NCAA’s New Constitution Could Mean Less Red Tape, Quicker Investigations, Other Congress

The “new” NCAA will try to limit its infamous bureaucracy and attempt to shorten the years of time spent on laborious investigations through a fresh constitution that it released in draft form Monday.

The National Collegiate Athletic Association’s constitution draft dictates that the 21-member NCAA Board of Governors will be cut to nine “to streamline decision-making for Association-wide issues,” an NCAA release said Monday.

The draft also says that NCAA enforcement authority and rules legislation will move from the NCAA headquarters in Indianapolis to the branches of the NCAA – Division I, which includes the Football Bowl Subdivision and the Football Championship Subdivision, Division II and Division III – and their various conferences.

A special NCAA convention on Nov. 15 has been planned for discussion of the draft, followed by final recommendations to the Board of Governors on Dec. 15 and a vote on the new constitution at the regular NCAA convention next January.
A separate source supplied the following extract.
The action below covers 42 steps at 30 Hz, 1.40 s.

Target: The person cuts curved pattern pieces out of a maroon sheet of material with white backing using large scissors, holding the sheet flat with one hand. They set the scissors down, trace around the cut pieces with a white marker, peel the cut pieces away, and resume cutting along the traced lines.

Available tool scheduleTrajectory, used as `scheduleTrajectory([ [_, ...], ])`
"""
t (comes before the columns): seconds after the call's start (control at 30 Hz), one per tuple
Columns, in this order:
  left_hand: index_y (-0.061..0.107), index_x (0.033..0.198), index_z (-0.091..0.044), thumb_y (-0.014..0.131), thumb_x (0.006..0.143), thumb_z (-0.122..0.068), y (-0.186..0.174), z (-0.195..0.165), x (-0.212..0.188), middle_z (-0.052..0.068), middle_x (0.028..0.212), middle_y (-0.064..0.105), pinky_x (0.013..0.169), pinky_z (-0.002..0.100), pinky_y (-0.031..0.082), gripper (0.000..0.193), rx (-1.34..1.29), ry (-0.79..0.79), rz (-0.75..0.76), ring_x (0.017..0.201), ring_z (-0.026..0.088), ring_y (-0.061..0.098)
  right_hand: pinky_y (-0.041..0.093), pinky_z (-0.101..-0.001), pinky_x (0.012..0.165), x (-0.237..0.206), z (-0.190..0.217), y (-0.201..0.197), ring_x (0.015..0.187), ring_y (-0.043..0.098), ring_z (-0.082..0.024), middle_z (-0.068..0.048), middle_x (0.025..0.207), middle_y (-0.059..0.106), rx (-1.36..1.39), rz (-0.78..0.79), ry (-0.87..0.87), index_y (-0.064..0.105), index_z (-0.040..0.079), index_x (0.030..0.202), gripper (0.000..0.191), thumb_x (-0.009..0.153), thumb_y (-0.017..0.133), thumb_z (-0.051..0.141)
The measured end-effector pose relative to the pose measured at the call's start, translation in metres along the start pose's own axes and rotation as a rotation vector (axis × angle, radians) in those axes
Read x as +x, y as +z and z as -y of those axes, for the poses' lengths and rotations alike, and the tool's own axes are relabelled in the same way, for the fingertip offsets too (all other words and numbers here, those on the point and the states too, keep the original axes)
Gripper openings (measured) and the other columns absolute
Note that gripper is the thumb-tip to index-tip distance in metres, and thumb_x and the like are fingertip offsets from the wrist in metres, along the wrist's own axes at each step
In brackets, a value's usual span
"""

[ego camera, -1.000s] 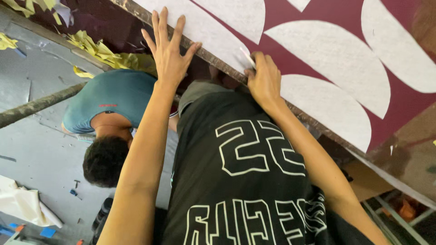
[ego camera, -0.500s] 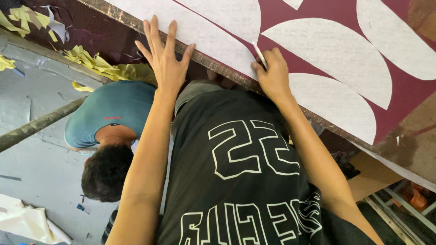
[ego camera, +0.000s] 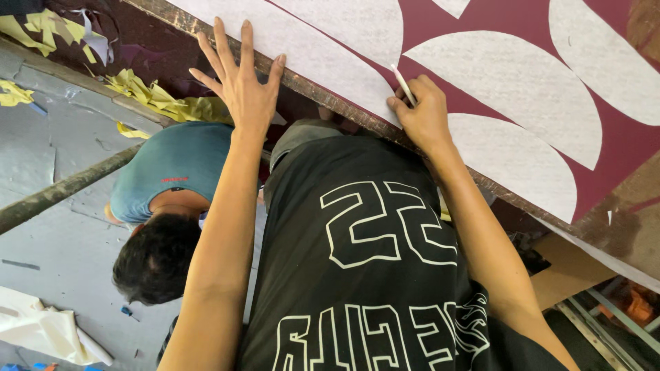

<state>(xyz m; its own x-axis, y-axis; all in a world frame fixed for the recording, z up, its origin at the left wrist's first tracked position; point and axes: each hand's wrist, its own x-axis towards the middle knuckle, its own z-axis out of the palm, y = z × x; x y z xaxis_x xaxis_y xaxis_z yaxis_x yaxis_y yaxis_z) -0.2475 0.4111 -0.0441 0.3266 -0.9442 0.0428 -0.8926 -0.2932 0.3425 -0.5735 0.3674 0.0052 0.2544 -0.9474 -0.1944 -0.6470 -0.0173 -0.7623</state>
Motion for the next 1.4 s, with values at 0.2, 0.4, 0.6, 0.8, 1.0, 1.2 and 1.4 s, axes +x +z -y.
scheduleTrajectory([
  [0.2,0.042,0.164,-0.029,0.070,0.104,-0.063,0.005,0.006,0.001,0.010,0.172,0.016,0.115,0.083,0.000,0.075,0.017,0.024,-0.015,0.157,0.045,0.005,0.045,-0.0393,0.067,0.002,0.004,0.000,0.074,0.057,-0.027,-0.012,0.086,0.059,-0.027,0.004,-0.002,0.067,-0.002,0.087,0.020,0.083,0.084,0.008],
  [0.4,0.042,0.164,-0.028,0.071,0.103,-0.061,0.002,0.008,0.002,0.011,0.172,0.016,0.115,0.083,-0.001,0.075,0.018,0.034,-0.010,0.157,0.046,0.004,0.045,-0.0384,0.066,0.003,0.008,-0.002,0.072,0.057,-0.024,-0.010,0.086,0.059,0.010,0.017,0.086,0.066,-0.001,0.088,0.019,0.086,0.083,0.008],
  [0.6,0.045,0.164,-0.024,0.077,0.106,-0.059,-0.008,-0.015,0.004,0.017,0.172,0.015,0.117,0.082,0.000,0.074,-0.027,0.089,0.008,0.158,0.047,0.004,0.046,-0.0396,0.067,-0.001,0.006,-0.003,0.074,0.057,-0.027,-0.012,0.089,0.058,-0.002,-0.058,0.020,0.065,-0.001,0.092,0.022,0.084,0.084,0.005],
  [0.8,0.050,0.160,-0.023,0.079,0.101,-0.055,-0.024,-0.033,0.007,0.019,0.169,0.018,0.114,0.082,-0.001,0.073,-0.059,0.091,0.136,0.155,0.049,0.006,0.046,-0.0420,0.069,-0.010,0.004,-0.023,0.079,0.058,-0.032,-0.014,0.093,0.058,-0.089,-0.044,0.022,0.066,0.001,0.095,0.024,0.084,0.086,0.008],
  [1.0,0.051,0.159,-0.020,0.078,0.104,-0.051,-0.026,-0.040,0.007,0.024,0.169,0.018,0.115,0.081,-0.002,0.069,-0.053,0.173,0.108,0.156,0.050,0.006,0.048,-0.0450,0.073,-0.015,0.004,-0.031,0.089,0.061,-0.037,-0.014,0.100,0.058,-0.139,0.036,-0.077,0.065,0.000,0.106,0.036,0.083,0.088,0.017],
  [1.2,0.050,0.161,-0.020,0.071,0.108,-0.046,-0.019,-0.073,-0.006,0.016,0.172,0.024,0.121,0.076,0.001,0.063,-0.114,0.542,0.253,0.160,0.039,0.011,0.050,-0.0446,0.076,-0.013,0.002,-0.032,0.091,0.063,-0.035,-0.012,0.101,0.060,-0.133,0.070,-0.029,0.067,0.002,0.109,0.032,0.088,0.086,0.018],
  [1.4,0.050,0.158,-0.023,0.067,0.103,-0.038,-0.016,-0.110,-0.014,0.007,0.168,0.035,0.119,0.077,0.003,0.059,-0.136,0.810,0.381,0.158,0.035,0.016,0.049,-0.0458,0.074,-0.015,0.000,-0.033,0.093,0.063,-0.037,-0.014,0.102,0.059,-0.180,0.081,-0.077,0.066,0.002,0.113,0.039,0.085,0.086,0.020],
])
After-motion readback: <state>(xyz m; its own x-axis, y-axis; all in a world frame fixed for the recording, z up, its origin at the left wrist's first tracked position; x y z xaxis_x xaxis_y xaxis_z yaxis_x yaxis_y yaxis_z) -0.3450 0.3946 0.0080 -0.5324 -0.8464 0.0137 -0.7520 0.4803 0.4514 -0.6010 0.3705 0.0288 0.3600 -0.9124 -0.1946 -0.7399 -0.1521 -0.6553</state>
After the convention, the various divisions will adopt additional changes to go into effect beginning on Aug. 1.

Under the new plan, four of the Board of Governors would be from Division I, one from Division II, one from Division III, two independent members and one former student-athlete who has not been graduate for more than four years.

Student-athletes have previously had no representation with NCAA governing, which has been a source of much criticism in recent years. Other student-athletes would also be on the Board of Directors in Division I and II and on the presidents’ councils in Division III along with the ability to vote.
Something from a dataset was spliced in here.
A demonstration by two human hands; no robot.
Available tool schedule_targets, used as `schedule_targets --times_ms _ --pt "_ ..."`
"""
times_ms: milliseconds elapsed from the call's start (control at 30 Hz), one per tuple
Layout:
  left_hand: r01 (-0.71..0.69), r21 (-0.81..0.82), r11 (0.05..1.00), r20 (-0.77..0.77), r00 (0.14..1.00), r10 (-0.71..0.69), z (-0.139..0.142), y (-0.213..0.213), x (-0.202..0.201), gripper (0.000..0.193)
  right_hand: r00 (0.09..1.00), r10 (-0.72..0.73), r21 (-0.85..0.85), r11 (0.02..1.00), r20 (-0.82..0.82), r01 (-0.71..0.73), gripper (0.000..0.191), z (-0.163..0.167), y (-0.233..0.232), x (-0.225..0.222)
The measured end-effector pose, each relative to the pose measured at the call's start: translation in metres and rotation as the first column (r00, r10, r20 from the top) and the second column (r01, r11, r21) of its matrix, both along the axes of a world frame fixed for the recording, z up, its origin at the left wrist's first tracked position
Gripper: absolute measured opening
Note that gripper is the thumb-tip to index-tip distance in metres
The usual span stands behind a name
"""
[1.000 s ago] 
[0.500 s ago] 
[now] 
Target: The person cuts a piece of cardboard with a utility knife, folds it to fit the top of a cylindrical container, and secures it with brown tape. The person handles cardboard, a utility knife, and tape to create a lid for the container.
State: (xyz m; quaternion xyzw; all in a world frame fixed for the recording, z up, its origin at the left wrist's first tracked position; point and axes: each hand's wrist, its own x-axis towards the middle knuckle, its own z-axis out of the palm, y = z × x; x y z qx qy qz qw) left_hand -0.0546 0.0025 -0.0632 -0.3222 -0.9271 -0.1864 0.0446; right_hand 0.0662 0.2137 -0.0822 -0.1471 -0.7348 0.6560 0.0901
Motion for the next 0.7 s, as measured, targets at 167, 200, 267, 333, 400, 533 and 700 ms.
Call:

The draft says that the various divisions will have the authority to determine “the methods of investigation and adjudication” concerning NCAA rules violations and that these new methods must “prescribe appropriate penalties in a timely manner.”

Several current NCAA basketball recruiting investigations have been dragging on for several years at LSU, North Carolina State, Auburn, Kansas, Louisville, Arizona and Memphis.

The draft says the NCAA will continue to prohibit “pay for play,” but will continue to embrace the name, image and likeness benefits that have been active since last summer.

“We have reached an important milestone in our efforts,” NCAA Board of Governors chairman and Georgetown president Jack DeGioia said in the NCAA release. “Thanks to the feedback from member schools and conferences, advocacy groups, coaches and students, this process has been an example of how we can work together to modernize college sports and meet the needs of student-athletes today and for the future.”

Current cross country/track and field athlete Megan Koch of Colorado College helped formulate the draft along with former New Mexico track athlete and recent Georgetown law school graduate Kendall Spencer and former California of Pennsylvania volleyball player Madeleine McKenna, who is now a Syracuse graduate student.

“We are not only having these conversations,” Koch said in the release. “We are actually writing the words that are going into the constitution (draft).”

The draft includes a requirement for member institutions to hire an independent health care administrator as well as an athletics diversity and inclusion designer.